Post estivo, rileggendo Keynes.

di Paolo Venturi

Il genio, oltre a descrivere mirabilmente la verità della natura umana, della scienza o della realtà è sempre profeta.

Rileggendo casualmente  un paper, sono rimasto  “folgorato”  da un brano scritto da Keynes nel 1930. Il grande economista  auspicava questo per i nipoti del suo tempo …

“…  Ciò significa che il problema economico non è, se guardiamo al futuro, il problema permanente  della razza umana. […] Ove questo fosse risolto, l’umanità rimarrebbe priva del suo scopo tradizionale. Sarà  un bene? Se crediamo almeno un poco nei valori della vita, si apre per lo meno una possibilità che diventi un bene. […] Pertanto, per la prima volta dalla sua creazione, l’uomo si troverà di fronte al suo vero, costante problema: come impiegare la sua libertà dalle cure economiche più pressanti, come impiegare il tempo libero che la scienza e l’interesse composto gli avranno guadagnato, per vivere bene, piacevolmente e con saggezza. Gli indefessi, decisi creatori di ricchezza potranno portarci tutti, al loro seguito, in seno all’abbondanza economica. Ma saranno solo coloro che sanno tenere viva, e portare a perfezione l’arte stessa della vita, e che non si vendono in cambio dei mezzi di vita, a poter godere dell’abbondanza, quando verrà. 

[…] Quando l’accumulazione di ricchezza non rivestirà più un significato sociale importante, interverranno importanti mutamenti nel codice morale. Dovremo saperci liberare di molti dei principi pseudomorali che ci hanno superstiziosamente angosciato per due secoli per i quali abbiamo esaltato come massime virtù le qualità umane più spiacevoli. Dovremo avere il coraggio di assegnare alla motivazione “denaro” il suo vero valore. L’amore per il denaro come possesso, e distinto dall’amore per il denaro come mezzo per godere i piaceri della vita, sarà riconosciuto per quello che è: una passione morbosa, un po’ ripugnante, una di quelle propensioni a  metà criminali a metà patologiche che di solito si consegnano con un brivido allo specialista di malattie mentali. […] Ma attenzione! Il momento non è ancora giunto. Per almeno altri cento anni dovremo fingere con noi stessi e con tutti gli altri che il giusto è sbagliato e che lo sbagliato è giusto, perché quel che è sbagliato è utile, e quel che è giusto no. […] In questo frattempo non sarà male por mano a qualche modesto preparativo per quello che è il nostro destino, incoraggiando e sperimentando le arti della vita non meno  delle attività che definiamo oggi “impegnate”.

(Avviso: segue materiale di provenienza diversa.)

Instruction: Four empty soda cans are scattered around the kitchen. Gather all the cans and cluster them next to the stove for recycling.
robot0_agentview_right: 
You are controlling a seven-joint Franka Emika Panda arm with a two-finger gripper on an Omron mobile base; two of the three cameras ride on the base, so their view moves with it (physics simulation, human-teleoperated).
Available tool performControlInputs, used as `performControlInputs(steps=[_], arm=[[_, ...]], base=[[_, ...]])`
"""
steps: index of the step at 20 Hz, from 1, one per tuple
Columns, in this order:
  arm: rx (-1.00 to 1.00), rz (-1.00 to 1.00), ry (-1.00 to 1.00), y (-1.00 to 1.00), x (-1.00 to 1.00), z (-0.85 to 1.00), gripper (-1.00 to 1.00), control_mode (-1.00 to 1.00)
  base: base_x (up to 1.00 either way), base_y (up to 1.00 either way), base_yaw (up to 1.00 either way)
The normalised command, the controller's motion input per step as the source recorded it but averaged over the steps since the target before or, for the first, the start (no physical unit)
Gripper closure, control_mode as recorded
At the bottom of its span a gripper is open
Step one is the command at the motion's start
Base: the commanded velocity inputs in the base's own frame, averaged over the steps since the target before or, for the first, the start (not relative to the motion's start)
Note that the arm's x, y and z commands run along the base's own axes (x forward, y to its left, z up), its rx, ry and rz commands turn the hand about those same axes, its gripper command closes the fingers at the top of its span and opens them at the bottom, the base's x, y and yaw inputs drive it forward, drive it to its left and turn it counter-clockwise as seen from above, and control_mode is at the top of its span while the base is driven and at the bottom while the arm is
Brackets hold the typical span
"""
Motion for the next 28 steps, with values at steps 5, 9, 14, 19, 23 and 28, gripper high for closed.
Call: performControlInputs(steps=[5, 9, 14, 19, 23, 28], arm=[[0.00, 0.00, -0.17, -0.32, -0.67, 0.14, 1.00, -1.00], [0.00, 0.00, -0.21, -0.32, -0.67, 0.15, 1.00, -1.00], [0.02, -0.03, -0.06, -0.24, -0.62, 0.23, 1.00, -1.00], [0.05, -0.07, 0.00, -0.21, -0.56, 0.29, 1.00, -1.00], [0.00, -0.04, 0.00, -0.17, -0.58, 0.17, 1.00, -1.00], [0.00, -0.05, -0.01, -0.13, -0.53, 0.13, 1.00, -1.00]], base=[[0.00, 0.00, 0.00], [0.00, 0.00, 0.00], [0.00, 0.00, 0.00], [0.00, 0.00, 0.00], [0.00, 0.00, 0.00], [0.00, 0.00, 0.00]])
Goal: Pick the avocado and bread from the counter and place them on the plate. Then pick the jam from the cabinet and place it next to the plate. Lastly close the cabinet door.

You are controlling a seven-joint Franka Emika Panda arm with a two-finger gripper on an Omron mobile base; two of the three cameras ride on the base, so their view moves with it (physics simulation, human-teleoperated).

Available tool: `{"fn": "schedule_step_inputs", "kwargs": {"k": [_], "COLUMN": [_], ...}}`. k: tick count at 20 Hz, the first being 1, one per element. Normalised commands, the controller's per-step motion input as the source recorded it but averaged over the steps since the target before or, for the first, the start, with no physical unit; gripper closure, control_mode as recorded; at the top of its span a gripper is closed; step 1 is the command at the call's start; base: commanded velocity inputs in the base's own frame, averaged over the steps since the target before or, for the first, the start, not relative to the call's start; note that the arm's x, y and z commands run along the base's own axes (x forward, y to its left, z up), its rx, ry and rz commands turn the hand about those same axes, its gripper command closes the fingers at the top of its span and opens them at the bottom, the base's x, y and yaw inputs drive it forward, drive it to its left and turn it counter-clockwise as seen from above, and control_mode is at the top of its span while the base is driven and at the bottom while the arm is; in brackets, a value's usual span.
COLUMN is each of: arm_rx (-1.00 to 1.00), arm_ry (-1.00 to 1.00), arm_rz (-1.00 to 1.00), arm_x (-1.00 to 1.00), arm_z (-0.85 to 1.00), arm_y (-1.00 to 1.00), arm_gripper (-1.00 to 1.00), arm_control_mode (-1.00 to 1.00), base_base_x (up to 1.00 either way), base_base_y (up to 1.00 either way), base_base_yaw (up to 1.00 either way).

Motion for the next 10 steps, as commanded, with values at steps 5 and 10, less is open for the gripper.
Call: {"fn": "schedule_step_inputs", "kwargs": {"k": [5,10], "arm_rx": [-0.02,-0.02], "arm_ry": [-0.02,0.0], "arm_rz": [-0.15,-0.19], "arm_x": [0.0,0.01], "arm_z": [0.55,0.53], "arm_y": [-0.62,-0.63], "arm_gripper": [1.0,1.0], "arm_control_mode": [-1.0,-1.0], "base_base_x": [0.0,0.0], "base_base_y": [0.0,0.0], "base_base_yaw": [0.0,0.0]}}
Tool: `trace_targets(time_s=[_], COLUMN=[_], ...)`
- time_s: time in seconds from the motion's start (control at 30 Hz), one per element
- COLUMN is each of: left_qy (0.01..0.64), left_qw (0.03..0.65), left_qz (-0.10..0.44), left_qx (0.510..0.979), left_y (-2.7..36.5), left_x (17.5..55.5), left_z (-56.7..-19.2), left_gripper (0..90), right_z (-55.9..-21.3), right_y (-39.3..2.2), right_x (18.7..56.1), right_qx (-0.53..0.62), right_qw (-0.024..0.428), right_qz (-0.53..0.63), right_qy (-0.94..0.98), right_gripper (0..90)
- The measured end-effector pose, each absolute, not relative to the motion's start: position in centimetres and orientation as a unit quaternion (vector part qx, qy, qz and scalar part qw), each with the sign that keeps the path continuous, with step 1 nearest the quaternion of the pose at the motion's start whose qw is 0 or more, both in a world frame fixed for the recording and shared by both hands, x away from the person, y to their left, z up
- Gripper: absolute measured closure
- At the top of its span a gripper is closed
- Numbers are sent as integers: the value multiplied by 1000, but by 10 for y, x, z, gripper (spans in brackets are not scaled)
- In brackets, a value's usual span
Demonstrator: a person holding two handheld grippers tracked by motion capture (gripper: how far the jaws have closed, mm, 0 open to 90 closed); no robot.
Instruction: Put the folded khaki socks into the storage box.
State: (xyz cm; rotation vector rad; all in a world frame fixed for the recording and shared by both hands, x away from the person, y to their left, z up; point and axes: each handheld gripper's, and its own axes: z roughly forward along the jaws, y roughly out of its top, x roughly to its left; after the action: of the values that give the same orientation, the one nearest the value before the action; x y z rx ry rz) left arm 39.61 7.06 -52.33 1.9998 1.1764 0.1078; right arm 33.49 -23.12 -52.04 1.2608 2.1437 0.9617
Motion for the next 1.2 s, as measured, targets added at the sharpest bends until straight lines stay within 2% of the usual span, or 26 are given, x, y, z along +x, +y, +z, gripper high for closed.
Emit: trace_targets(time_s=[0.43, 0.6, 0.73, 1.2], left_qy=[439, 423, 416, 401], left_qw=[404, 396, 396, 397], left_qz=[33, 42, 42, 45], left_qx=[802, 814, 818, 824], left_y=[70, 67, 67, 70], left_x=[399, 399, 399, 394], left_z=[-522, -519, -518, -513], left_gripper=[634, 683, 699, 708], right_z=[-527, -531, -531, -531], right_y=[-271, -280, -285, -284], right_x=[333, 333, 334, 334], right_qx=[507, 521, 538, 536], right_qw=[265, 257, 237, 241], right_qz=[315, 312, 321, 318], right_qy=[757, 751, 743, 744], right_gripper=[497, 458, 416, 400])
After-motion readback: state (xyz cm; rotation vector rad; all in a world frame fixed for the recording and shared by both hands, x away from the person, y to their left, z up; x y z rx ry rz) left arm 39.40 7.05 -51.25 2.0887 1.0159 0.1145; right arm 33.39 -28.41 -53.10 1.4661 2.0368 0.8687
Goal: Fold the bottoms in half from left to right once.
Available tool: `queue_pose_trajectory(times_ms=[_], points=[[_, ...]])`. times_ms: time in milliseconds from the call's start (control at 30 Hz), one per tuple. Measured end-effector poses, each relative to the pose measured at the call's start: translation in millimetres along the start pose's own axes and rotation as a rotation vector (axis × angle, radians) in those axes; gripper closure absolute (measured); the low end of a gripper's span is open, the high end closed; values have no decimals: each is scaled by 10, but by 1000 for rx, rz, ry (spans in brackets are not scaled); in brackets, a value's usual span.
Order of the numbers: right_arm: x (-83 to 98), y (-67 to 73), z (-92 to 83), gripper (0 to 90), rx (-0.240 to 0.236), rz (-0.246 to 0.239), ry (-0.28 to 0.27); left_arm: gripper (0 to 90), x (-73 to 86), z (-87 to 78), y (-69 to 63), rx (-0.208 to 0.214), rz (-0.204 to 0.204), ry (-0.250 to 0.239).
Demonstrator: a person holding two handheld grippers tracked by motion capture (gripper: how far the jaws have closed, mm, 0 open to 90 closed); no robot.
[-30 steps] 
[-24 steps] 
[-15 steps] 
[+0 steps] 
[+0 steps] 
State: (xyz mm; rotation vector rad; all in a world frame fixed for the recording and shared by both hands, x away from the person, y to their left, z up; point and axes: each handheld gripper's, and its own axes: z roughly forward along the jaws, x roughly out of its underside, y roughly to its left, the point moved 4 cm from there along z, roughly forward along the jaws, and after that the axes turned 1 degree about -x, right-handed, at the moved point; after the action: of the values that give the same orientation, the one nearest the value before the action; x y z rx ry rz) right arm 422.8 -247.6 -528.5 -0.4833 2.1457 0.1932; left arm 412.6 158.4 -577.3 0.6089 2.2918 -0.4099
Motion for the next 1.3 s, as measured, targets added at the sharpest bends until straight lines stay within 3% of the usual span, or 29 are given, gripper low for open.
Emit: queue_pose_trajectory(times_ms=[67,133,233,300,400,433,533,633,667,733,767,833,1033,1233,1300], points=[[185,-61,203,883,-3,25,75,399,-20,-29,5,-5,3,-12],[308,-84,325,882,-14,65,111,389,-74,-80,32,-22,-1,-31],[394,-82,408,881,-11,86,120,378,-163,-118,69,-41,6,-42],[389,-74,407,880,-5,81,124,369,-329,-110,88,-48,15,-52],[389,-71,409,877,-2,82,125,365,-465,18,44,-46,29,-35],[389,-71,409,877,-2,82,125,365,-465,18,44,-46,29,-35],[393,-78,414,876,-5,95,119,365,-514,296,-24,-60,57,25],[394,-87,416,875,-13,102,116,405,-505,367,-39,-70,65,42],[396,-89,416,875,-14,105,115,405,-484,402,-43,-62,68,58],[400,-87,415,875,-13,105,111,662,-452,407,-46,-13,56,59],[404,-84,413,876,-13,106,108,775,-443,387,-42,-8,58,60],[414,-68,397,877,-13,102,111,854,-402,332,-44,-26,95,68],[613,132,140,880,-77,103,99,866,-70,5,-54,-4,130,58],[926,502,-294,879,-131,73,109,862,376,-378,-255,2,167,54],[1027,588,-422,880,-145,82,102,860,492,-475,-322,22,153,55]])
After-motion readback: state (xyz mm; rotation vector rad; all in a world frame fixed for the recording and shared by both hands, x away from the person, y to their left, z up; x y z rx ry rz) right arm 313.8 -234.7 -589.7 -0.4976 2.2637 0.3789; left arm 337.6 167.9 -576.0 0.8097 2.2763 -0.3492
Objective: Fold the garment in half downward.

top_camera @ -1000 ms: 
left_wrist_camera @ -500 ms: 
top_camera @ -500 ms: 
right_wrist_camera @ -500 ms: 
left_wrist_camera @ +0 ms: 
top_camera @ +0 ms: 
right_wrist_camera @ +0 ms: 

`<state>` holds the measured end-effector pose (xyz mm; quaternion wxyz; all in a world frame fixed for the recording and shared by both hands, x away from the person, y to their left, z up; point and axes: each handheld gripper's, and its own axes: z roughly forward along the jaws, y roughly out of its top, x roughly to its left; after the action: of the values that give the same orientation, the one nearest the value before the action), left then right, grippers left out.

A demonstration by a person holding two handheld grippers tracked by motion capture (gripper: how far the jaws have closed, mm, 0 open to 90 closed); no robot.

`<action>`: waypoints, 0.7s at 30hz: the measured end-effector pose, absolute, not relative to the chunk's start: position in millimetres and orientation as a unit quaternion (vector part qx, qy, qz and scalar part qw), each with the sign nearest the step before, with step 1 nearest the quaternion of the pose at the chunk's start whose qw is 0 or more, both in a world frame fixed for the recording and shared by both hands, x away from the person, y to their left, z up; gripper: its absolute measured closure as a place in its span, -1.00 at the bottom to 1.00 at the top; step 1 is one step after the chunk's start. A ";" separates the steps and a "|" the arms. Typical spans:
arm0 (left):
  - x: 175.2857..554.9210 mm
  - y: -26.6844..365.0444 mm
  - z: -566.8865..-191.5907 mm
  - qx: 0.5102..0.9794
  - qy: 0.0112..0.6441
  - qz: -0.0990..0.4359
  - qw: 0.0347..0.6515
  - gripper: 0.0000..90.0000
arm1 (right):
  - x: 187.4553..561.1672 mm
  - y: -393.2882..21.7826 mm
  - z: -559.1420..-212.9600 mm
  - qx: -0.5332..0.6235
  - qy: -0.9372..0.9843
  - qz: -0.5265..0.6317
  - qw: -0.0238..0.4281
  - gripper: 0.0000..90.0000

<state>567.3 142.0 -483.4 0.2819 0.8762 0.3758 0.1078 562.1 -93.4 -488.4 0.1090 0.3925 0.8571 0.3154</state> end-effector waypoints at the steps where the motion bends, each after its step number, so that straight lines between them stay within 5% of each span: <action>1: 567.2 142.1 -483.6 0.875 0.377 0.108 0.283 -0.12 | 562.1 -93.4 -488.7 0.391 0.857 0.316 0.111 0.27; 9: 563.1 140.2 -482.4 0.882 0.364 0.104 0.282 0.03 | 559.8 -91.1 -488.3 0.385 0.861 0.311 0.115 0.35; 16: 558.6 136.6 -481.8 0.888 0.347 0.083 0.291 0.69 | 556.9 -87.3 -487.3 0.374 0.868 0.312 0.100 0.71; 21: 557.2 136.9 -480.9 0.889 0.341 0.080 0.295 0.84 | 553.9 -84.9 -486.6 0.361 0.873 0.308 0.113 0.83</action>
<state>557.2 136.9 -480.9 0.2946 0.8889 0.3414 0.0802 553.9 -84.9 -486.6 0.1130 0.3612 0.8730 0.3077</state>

Ma, soprattutto, guardiamoci dal sopravvalutare l’importanza del problema economico o di sacrificare alle sue attuali necessità altre questioni di più profonda e più duratura importanza. Dovrebbe essere un problema da specialisti, come la cura dei denti. Se gli economisti riuscissero a farsi considerare gente umile, di competenza specifica, sul piano dei dentisti, sarebbe  meraviglioso….”

.…buone vacanze!

Keynes J.M. (1930), “Economic possibilities for our grandchildren”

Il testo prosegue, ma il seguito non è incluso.